━━━ Provided material
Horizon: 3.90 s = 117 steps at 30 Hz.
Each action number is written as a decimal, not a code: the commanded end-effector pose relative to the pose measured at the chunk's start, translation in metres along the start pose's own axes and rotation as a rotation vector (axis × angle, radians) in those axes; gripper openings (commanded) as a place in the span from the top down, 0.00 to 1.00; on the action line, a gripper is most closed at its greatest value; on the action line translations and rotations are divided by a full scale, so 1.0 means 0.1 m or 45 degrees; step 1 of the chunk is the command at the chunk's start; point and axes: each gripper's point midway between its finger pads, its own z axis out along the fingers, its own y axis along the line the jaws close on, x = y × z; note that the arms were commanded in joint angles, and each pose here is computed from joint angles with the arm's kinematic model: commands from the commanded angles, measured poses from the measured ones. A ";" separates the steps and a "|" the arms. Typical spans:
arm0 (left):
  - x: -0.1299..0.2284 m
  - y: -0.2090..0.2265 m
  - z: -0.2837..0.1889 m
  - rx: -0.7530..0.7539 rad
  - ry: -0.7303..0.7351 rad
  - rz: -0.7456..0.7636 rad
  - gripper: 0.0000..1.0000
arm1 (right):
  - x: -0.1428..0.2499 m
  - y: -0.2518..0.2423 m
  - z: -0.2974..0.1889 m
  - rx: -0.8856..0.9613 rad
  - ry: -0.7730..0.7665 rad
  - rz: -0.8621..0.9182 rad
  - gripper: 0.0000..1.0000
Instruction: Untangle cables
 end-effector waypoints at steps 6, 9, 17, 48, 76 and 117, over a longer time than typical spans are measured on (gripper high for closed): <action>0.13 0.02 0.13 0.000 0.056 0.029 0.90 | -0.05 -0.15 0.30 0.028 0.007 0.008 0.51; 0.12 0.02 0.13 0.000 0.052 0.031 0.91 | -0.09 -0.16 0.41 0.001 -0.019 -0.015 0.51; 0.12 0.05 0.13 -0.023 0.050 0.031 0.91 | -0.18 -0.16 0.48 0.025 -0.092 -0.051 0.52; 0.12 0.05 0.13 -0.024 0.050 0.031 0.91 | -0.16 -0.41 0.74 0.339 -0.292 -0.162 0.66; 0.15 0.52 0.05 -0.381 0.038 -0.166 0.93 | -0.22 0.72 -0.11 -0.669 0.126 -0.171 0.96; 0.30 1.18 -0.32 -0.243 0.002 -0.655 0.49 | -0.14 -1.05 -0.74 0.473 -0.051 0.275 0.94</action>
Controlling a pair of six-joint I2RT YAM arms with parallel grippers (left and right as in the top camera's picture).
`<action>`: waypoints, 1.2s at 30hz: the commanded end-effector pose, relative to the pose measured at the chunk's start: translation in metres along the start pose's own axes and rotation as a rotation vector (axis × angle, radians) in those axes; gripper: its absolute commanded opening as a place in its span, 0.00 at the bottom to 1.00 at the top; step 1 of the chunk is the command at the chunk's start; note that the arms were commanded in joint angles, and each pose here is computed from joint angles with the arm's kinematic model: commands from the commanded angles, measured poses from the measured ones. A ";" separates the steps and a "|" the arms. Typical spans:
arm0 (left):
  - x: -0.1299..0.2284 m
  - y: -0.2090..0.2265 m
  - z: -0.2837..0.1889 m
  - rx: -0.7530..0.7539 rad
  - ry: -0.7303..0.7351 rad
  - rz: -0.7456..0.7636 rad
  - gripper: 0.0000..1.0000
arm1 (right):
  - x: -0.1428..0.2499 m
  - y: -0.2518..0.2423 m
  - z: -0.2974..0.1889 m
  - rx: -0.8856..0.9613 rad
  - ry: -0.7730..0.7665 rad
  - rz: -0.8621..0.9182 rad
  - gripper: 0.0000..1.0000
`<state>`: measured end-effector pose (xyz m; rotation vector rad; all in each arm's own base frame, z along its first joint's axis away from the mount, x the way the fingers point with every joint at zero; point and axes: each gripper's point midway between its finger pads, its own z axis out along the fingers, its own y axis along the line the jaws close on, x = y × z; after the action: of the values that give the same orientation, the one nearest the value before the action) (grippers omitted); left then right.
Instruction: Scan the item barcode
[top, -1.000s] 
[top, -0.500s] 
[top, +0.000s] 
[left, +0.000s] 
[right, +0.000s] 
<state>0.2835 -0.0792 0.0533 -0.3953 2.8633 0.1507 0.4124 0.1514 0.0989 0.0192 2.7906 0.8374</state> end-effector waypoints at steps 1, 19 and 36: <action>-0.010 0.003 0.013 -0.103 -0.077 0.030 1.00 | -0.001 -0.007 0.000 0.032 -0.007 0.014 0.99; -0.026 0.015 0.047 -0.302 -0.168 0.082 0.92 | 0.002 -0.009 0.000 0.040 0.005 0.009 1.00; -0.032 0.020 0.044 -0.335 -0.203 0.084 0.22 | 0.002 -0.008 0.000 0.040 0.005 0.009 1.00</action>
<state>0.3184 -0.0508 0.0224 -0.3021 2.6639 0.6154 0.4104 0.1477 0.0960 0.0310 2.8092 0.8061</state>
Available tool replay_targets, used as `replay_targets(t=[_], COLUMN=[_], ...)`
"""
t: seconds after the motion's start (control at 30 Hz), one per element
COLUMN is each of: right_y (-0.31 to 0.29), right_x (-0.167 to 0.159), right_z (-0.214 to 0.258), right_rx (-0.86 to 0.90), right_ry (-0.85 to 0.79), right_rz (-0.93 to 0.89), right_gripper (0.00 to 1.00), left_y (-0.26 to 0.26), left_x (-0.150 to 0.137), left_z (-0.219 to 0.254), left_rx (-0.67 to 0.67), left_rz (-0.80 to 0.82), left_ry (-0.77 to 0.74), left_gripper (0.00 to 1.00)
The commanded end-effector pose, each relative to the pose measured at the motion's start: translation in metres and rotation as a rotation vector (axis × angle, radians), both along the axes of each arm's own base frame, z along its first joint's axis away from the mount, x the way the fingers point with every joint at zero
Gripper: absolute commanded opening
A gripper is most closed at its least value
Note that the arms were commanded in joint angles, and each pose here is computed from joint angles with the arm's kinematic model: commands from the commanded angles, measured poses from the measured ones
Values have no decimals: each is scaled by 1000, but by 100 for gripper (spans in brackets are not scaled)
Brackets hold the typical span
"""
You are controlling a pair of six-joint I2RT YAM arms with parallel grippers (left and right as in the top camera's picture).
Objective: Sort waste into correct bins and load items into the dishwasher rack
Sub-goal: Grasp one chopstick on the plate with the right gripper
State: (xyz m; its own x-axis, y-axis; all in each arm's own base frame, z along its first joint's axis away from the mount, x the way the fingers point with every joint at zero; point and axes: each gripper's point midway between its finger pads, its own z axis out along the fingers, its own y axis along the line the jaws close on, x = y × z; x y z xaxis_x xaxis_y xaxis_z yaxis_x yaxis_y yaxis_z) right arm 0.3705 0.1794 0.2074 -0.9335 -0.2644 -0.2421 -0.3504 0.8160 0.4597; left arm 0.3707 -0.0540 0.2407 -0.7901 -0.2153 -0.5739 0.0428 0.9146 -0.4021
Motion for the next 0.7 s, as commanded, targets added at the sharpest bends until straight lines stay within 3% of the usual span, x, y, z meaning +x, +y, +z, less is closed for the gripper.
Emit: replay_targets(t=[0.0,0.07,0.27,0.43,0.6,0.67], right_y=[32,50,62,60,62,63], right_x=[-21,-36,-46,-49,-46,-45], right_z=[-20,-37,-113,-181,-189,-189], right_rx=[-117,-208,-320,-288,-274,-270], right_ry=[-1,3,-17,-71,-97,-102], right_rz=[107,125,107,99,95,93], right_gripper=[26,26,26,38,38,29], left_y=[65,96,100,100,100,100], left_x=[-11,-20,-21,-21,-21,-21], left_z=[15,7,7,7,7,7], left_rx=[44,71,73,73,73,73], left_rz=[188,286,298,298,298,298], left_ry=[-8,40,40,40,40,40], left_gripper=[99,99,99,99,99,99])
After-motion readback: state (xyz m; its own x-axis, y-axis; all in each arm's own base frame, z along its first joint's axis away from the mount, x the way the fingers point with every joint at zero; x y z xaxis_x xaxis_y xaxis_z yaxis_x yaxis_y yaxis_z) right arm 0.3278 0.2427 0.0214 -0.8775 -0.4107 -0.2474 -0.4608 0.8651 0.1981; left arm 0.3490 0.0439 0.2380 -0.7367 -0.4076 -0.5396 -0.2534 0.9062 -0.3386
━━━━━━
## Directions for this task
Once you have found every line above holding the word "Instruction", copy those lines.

## Problem solution
Instruction: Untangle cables
Instruction: Scan the item barcode

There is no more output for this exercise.